Function redefinition in Common Lisp is part of what makes CL great and the language development environments are geared around it. In sort, Common Lisp developers use it all the time, it's not a gimmick. I never build my full Python programs at the Python REPL, by keeping a single Python process live and iteratively changing its state. I experiment at the Python REPL, sure, but it's so crude and primitive (and the language of course fights you on this by not being geared around interactive development of this sort) that it's impossible to work in the fashion I just described.
When I build a program in Common Lisp, the Lisp process is always live, always running. I am always working inside it and it feels natural and easy.
And of course, this is just one small thing out of the entire 'interactivity' picture when it comes to CL.
The condition system, the object system, the reader, the compiler (available at runtime) and compiler macros ...
there is absolutely nothing that comes close to what Common Lisp offers in terms of interactivity today (except maybe Smalltalk which has issues with performance, Forth and to a much more limited extent, Erlang).
I feel that people who point to Python/Ruby/Javascript REPLs or Java/.Net as realistic alternatives when it comes to interactive development and rapid prototyping, have either no experience with or absolutely no understanding of what Common Lisp offers.
Just so there's no misunderstanding: I've used CL and I know it's interactive features are better than python. I wasn't saying python is comparable here.

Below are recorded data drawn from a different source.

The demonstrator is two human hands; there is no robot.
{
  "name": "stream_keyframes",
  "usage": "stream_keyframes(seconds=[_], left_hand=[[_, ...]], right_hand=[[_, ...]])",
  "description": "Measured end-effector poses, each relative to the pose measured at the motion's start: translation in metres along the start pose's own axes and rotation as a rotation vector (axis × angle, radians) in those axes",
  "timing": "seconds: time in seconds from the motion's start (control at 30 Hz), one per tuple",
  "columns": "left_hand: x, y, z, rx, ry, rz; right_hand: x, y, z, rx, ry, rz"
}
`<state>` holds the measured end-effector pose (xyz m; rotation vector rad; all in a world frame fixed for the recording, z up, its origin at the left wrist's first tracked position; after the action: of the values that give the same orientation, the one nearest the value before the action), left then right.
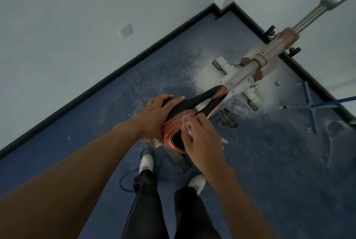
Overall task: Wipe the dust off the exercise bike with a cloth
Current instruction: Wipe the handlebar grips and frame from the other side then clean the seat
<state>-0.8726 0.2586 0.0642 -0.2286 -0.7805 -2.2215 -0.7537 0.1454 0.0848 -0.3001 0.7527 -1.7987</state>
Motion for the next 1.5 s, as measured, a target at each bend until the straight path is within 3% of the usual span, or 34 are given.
stream_keyframes(seconds=[0.23, 0.43, 0.63, 0.77, 0.87, 1.13, 1.33, 1.5], left_hand=[[0.001, 0.000, 0.000, 0.000, -0.003, -0.007], [0.000, 0.000, 0.000, 0.002, 0.000, -0.005], [0.000, 0.000, 0.000, 0.021, -0.008, -0.004], [0.000, -0.001, 0.000, 0.014, -0.008, -0.004], [0.000, -0.001, -0.001, 0.018, -0.004, -0.001], [0.000, 0.000, 0.000, 0.013, -0.016, 0.006], [0.000, -0.001, -0.001, 0.014, -0.013, 0.003], [0.000, -0.001, -0.001, 0.015, -0.010, -0.001]], right_hand=[[-0.020, 0.016, 0.006, -0.120, 0.118, -0.211], [0.002, 0.006, -0.001, -0.037, -0.022, 0.063], [-0.013, -0.001, 0.006, -0.058, 0.132, 0.017], [-0.005, -0.017, -0.008, 0.055, 0.023, 0.138], [0.014, -0.005, -0.003, -0.010, -0.028, 0.136], [-0.007, -0.001, -0.002, 0.131, 0.141, -0.134], [0.016, -0.013, -0.008, 0.082, 0.073, -0.017], [-0.016, 0.015, 0.007, 0.098, 0.252, -0.246]])
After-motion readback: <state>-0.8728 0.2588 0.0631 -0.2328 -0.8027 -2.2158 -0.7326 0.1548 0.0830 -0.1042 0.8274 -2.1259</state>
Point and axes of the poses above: each hand's wrist, its own x-axis away from the middle knuckle, its own z-axis out of the back of the hand, y = z × x, the point moved 6 cm from there along -x, towards the middle knuckle, and after that the axes turned 10 degrees about y, right-handed, at the moved point
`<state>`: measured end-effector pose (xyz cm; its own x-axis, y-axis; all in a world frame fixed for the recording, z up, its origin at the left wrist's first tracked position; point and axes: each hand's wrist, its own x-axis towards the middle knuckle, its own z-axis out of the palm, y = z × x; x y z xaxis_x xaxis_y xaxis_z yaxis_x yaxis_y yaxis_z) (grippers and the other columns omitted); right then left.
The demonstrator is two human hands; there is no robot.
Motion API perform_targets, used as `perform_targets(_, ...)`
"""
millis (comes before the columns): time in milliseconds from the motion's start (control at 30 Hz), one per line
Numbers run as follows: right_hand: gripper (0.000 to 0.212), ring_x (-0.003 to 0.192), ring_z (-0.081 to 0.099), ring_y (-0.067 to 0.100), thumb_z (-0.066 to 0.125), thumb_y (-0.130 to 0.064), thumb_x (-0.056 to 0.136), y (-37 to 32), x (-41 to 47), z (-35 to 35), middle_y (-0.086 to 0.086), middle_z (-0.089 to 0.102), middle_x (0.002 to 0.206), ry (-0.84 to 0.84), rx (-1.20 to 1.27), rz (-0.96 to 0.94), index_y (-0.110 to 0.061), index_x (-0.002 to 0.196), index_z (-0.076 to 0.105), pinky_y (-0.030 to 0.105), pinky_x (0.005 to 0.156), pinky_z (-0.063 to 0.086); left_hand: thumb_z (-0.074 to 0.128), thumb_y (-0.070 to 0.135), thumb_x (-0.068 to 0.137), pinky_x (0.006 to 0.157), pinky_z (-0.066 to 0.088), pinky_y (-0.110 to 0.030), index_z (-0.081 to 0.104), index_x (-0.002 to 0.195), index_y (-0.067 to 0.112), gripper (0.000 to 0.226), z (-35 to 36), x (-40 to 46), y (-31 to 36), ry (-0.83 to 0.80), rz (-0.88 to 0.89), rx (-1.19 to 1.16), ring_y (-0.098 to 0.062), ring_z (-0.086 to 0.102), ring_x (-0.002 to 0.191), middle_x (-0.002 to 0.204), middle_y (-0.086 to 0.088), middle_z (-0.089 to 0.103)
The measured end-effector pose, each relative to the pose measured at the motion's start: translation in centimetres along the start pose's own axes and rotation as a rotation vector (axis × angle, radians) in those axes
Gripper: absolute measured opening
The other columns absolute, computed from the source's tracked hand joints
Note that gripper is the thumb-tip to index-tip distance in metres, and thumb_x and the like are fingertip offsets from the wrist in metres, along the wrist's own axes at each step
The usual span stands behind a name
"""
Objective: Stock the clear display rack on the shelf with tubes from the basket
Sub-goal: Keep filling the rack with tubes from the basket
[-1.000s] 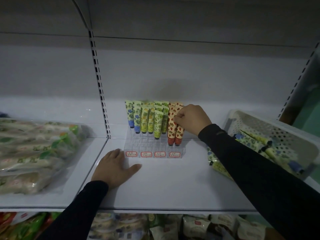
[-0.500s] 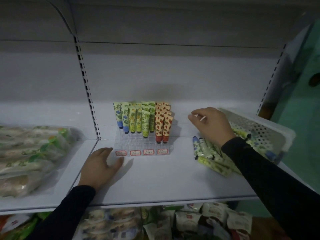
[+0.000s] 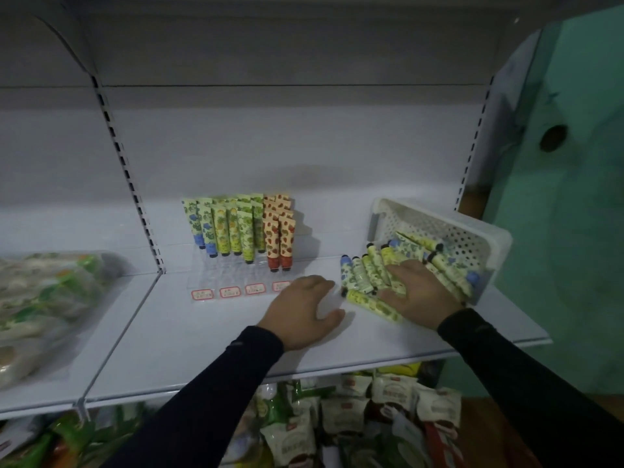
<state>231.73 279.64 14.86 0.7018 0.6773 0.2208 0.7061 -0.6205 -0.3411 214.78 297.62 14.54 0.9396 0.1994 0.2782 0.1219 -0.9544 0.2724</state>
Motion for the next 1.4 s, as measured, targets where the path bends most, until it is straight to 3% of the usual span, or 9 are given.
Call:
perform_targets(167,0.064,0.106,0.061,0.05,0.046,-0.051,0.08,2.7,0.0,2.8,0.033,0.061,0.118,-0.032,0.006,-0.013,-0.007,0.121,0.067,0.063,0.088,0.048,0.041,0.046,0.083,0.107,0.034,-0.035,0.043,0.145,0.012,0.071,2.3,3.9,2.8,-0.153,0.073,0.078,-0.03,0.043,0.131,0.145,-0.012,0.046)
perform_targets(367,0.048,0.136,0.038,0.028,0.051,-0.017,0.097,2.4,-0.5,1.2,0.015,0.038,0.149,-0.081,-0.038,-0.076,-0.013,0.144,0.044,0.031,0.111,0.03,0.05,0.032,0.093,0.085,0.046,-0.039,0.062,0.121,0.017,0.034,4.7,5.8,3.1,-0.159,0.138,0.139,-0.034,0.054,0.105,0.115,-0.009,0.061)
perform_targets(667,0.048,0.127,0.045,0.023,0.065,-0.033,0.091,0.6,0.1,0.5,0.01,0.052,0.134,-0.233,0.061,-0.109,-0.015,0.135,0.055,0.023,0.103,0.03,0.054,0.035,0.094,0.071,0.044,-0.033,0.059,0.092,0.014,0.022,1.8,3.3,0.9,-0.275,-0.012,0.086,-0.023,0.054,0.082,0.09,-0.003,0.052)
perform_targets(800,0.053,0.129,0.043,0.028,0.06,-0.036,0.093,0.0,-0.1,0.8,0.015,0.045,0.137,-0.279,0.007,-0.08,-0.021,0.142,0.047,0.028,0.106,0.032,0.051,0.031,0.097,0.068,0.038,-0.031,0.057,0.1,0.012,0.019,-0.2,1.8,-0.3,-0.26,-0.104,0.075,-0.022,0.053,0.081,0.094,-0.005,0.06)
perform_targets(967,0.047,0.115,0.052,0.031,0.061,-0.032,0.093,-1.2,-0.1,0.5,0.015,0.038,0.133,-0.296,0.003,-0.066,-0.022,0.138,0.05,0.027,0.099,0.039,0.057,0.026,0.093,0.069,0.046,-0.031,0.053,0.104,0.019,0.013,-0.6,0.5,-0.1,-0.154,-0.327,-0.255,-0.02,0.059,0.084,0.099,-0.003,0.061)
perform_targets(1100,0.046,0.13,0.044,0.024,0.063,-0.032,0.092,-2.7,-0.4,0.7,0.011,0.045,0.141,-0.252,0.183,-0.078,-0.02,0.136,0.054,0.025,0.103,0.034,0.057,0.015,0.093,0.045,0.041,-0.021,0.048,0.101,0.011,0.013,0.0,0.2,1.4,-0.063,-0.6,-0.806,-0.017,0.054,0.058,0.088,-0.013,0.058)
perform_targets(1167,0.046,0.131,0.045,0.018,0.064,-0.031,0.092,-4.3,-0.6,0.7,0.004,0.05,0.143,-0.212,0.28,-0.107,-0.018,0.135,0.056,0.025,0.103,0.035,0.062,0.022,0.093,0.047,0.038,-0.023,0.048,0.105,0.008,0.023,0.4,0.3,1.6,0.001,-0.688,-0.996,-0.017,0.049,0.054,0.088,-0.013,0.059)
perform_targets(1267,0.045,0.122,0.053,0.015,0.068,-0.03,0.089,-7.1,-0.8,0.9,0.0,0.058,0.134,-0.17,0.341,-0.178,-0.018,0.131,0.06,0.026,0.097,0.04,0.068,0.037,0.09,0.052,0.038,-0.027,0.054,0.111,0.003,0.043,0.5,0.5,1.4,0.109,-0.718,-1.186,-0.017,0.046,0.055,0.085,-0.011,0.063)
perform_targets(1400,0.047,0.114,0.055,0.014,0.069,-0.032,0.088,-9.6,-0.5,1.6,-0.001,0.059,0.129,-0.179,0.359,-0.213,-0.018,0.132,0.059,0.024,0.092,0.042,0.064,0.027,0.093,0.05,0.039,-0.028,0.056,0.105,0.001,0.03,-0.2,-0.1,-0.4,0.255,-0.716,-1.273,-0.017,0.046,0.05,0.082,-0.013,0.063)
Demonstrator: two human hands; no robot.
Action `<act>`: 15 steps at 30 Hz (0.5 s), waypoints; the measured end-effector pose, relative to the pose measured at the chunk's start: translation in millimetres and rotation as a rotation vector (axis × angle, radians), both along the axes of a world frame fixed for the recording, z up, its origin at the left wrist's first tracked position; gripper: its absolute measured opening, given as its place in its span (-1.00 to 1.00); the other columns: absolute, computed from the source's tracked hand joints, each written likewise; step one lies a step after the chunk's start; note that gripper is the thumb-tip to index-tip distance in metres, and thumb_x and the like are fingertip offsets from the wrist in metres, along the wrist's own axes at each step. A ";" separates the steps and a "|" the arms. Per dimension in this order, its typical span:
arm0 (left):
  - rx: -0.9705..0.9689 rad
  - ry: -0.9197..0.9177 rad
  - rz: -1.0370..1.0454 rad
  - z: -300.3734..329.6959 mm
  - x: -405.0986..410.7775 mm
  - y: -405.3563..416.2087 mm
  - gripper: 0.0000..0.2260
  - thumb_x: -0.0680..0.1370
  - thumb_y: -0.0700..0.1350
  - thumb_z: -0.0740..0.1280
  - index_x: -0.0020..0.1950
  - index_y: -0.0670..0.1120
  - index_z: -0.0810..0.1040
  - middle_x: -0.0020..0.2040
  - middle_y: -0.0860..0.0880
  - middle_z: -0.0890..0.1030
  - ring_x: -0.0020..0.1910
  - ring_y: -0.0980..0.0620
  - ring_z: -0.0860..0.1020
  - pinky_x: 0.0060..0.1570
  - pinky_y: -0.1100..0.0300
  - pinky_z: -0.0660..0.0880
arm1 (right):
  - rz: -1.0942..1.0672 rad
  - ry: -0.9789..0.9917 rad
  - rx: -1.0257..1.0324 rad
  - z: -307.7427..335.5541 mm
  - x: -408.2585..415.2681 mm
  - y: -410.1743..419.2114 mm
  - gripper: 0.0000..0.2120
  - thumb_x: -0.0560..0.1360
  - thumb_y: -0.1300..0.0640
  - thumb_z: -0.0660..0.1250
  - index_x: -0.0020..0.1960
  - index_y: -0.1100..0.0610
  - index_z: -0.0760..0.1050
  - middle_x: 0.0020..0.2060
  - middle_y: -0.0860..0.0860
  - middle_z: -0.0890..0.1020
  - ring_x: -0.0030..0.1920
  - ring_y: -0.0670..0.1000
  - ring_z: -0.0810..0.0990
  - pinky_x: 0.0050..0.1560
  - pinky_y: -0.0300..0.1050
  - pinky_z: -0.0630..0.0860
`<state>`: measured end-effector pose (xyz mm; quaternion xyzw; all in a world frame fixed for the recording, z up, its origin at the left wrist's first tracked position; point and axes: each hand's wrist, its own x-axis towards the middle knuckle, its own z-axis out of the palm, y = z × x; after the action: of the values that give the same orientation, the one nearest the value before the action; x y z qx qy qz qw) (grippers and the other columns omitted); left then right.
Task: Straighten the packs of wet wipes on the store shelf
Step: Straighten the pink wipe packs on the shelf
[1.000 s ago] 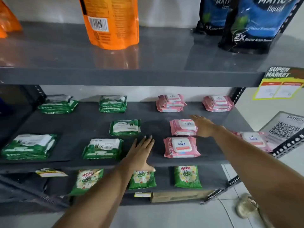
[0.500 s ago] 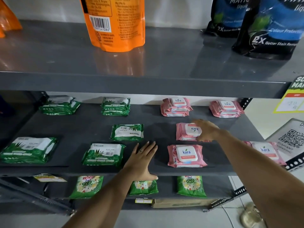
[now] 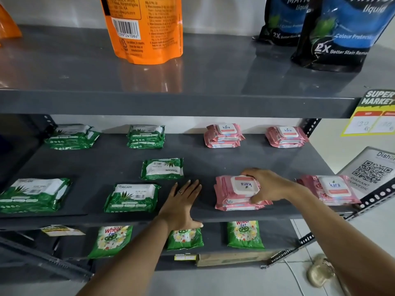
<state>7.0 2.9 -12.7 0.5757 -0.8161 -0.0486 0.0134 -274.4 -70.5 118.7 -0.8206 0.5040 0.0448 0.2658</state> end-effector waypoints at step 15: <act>0.013 -0.022 0.021 0.5 -1.6 -1.6 0.07 0.32 0.48 0.26 0.58 -0.01 -0.18 0.58 0.05 -0.21 0.52 0.08 -0.25 0.48 -0.09 -0.27 | -0.353 0.141 -0.307 1.4 30.8 48.1 -0.23 0.35 -0.51 0.06 0.30 0.03 0.41 0.21 0.08 0.54 0.14 0.20 0.57 0.02 0.09 0.54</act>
<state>5.4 1.2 -12.2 0.5846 -0.8099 -0.0474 0.0013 -243.6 -22.5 120.1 -0.7453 0.6579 -0.0221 0.1059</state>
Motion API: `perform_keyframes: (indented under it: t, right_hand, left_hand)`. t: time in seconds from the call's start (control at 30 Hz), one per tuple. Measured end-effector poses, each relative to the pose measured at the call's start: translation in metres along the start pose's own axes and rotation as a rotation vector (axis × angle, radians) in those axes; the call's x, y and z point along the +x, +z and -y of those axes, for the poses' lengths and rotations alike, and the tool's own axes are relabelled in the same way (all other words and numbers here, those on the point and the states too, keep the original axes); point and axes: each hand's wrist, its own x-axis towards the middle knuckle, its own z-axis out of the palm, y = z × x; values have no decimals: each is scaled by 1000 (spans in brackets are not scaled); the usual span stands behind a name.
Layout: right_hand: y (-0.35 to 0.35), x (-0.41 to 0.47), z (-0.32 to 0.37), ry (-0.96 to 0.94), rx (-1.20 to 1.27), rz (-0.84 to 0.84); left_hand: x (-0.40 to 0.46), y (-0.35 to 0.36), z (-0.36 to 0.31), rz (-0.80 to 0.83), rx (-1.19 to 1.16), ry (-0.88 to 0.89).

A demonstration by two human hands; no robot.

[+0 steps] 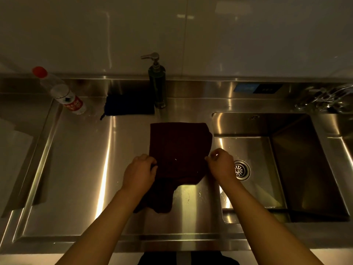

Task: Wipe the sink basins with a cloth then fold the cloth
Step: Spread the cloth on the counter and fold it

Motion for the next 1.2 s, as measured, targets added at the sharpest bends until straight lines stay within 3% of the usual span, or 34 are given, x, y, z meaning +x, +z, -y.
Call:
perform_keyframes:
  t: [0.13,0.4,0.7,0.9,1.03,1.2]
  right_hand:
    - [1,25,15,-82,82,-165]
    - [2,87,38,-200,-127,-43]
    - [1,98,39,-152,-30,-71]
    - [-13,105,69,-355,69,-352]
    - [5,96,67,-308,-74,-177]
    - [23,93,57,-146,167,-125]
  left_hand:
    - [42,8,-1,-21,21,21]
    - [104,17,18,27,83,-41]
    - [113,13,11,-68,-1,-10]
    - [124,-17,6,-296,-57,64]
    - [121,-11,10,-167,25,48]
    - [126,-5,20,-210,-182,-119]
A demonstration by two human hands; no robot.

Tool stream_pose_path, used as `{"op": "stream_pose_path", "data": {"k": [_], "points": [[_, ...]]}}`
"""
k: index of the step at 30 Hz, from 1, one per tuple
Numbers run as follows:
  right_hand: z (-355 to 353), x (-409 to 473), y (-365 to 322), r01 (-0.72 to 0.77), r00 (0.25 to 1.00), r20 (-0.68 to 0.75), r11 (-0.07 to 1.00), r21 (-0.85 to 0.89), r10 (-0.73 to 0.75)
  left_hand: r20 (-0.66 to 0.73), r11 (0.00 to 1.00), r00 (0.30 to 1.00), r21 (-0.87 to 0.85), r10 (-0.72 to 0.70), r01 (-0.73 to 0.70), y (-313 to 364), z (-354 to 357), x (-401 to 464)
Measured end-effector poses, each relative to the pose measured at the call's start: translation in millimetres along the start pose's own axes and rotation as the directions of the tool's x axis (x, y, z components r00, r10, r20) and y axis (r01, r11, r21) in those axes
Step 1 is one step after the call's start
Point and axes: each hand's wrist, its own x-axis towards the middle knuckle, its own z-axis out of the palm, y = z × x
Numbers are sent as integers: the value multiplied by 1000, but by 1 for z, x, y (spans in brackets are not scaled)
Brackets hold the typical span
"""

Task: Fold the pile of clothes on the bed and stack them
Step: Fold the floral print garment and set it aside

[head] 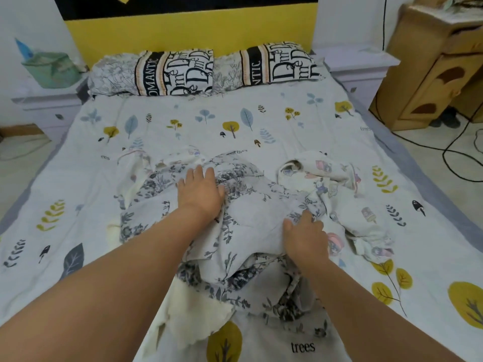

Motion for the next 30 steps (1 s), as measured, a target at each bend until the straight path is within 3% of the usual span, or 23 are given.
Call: {"op": "stream_pose_path", "data": {"k": [5, 9, 16, 21, 25, 30], "points": [[22, 34, 6, -38, 999, -16, 998, 39, 39, 86, 998, 994, -7, -68, 69, 2, 39, 29], [40, 49, 9, -82, 996, 30, 994, 77, 80, 171, 999, 985, 44, -20, 13, -1, 78, 30], [62, 44, 18, 45, 994, -107, 978, 202, -23, 30, 967, 991, 217, 129, -133, -3, 85, 19], [53, 15, 14, 117, 983, -180, 896, 429, -43, 10, 991, 992, 40, 125, -125, -3, 70, -20], [40, -19, 16, 18, 991, -116, 801, 599, 65, 43, 993, 999, -117, 24, -18, -19, 60, -69], [26, -49, 26, -132, 974, -22, 638, 758, 227, 226, 986, 974, -165, 24, 14, -32, 47, -124]]}}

I just want to clarify that the method I mentioned doesn't require finding all references to the original function. It's mutating the function object, so all references will see the updated version.
> except maybe Smalltalk which has issues with performance, Forth and to a much more limited extent, Erlang
Just to add to the "performance" aspect, Lisp, with modern compiler like SBCL, is generally close or at the same speed as Java (under Oracle's JVM). Which is pretty good.
You can also update the definition of a class and then force all instances of this class to use the updated definiton... all of this while the program keeps running.
I always tell my friends to try some Common Lisp. The runtime environment is rather amazing. The exception handling system ("condition" system) is also another thing that is impressive on CL. It is so far beyond what Java (or C++) brings to the table, that it isn't even funny to compare them.